From A Letter to Sadia Shirazi, 30 October 2011
So, let’s remember how this all started. We were talking about Zuccotti Park. What kind of property is it? This whole notion of “privately owned public space” was a mystery and we wanted to shed some light on it, for ourselves. Possibly in enlightening ourselves, we could enlighten others. Further, we had our own concerns, that you and I, I believe, resolved to put into conversation.
You had something that I’m not sure how to describe (and in trying to summarize here, I realize that I’d love to hear you state it clearly, and to distinguish what is reflection, what is thesis, and what is desire.) A position to advocate? Or a critique to put forth? About the implications of Occupy Wall Streets’ roots in the Arab Spring for our concepts of public space; about the Arab Spring in general and Tahrir in particular representing a challenge to Eurocentrism of the idea of public space. I have been living in horror for ten years as the nascent (extra-legal) police state of Giuliani’s New York became legal through policy and seemingly permanent through architecture. My horror had acutely focused around the High Line, which admittedly is a wonderful garden and a nice place to walk around, but which represents lord-only-knows-what for the future of “parks.” Having grown up next to a park (Tompkins Square) that was the epicenter of a war over the idea of New York City, I do not conflate “parks” with “public space”, and recognize that they only partially overlap. The High Line presented a mysterious “public-private partnership” that I had long wanted to figure out, but never had the time or wherewithal to research.

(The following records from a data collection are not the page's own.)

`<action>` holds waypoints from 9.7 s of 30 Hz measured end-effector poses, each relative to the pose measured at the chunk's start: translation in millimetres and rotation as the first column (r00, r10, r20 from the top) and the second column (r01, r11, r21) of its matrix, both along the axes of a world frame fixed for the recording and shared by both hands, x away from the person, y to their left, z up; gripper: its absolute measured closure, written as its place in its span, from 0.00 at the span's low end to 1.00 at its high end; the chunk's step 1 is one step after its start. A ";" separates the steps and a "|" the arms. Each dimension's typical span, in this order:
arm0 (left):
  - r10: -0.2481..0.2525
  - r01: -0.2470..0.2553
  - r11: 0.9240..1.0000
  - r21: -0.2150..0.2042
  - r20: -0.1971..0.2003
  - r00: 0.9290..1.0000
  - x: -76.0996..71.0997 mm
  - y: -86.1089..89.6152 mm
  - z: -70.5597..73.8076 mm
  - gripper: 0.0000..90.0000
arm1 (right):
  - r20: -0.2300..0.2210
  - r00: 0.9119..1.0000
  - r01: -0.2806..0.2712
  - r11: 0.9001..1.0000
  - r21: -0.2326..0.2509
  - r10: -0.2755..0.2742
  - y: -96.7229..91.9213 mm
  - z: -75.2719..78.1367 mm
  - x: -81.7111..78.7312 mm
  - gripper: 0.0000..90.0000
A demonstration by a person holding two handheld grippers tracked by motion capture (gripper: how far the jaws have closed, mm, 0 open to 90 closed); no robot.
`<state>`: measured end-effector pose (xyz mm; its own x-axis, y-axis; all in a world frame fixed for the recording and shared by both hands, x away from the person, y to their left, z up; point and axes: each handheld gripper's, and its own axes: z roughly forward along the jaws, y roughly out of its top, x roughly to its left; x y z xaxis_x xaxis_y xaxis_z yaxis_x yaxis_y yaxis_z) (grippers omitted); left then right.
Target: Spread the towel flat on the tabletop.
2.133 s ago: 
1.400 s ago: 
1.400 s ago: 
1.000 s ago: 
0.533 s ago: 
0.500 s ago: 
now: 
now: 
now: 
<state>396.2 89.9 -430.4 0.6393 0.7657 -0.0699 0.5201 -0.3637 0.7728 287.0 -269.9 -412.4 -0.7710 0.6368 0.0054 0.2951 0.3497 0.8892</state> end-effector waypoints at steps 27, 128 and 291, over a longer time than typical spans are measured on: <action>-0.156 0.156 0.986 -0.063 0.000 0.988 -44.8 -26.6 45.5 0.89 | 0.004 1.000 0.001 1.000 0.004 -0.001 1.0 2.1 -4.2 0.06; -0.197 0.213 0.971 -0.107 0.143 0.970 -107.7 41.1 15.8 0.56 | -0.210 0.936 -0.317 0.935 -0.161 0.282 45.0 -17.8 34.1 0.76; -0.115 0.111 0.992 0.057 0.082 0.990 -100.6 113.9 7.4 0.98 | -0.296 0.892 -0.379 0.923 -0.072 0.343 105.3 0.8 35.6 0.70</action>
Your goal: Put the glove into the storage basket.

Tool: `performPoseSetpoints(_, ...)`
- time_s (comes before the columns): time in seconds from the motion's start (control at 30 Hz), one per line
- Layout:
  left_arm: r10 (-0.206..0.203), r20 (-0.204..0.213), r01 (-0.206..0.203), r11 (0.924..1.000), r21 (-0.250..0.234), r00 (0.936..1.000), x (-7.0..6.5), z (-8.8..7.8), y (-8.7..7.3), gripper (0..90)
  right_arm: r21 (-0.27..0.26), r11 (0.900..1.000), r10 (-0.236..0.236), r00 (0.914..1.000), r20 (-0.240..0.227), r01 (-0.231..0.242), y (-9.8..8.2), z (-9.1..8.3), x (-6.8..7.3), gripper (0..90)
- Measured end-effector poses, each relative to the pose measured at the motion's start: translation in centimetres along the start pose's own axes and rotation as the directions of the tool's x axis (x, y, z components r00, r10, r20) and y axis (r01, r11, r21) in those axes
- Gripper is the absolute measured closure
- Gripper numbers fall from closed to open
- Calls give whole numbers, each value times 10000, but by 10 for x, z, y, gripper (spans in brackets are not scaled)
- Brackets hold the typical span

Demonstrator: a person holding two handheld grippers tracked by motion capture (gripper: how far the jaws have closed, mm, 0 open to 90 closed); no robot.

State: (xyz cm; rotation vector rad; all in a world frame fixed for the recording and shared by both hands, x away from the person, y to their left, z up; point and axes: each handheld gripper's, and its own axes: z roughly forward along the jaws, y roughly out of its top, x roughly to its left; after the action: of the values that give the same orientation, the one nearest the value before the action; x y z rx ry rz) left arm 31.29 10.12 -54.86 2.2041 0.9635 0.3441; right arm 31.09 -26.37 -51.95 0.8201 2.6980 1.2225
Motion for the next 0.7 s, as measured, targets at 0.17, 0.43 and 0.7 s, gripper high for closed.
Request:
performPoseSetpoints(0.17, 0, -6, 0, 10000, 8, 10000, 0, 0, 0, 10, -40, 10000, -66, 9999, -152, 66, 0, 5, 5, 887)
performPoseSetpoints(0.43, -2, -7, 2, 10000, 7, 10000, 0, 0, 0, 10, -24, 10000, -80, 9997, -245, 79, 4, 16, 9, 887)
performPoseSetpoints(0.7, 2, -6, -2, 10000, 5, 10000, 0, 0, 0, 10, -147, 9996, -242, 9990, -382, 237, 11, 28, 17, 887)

I suggested that we write something about varieties of property in New York, with Zuccotti Park and the High Line as the exemplars. You were psyched, and so we embarked. You found that great article from Greg Smithsimon and some relevant articles from the current news around Zuccotti. I found the POPS survey from 2000 at the Zuccotti Library and started reading, and also put together a bibliography of books from the 60s and early 2000s that we could find at the library.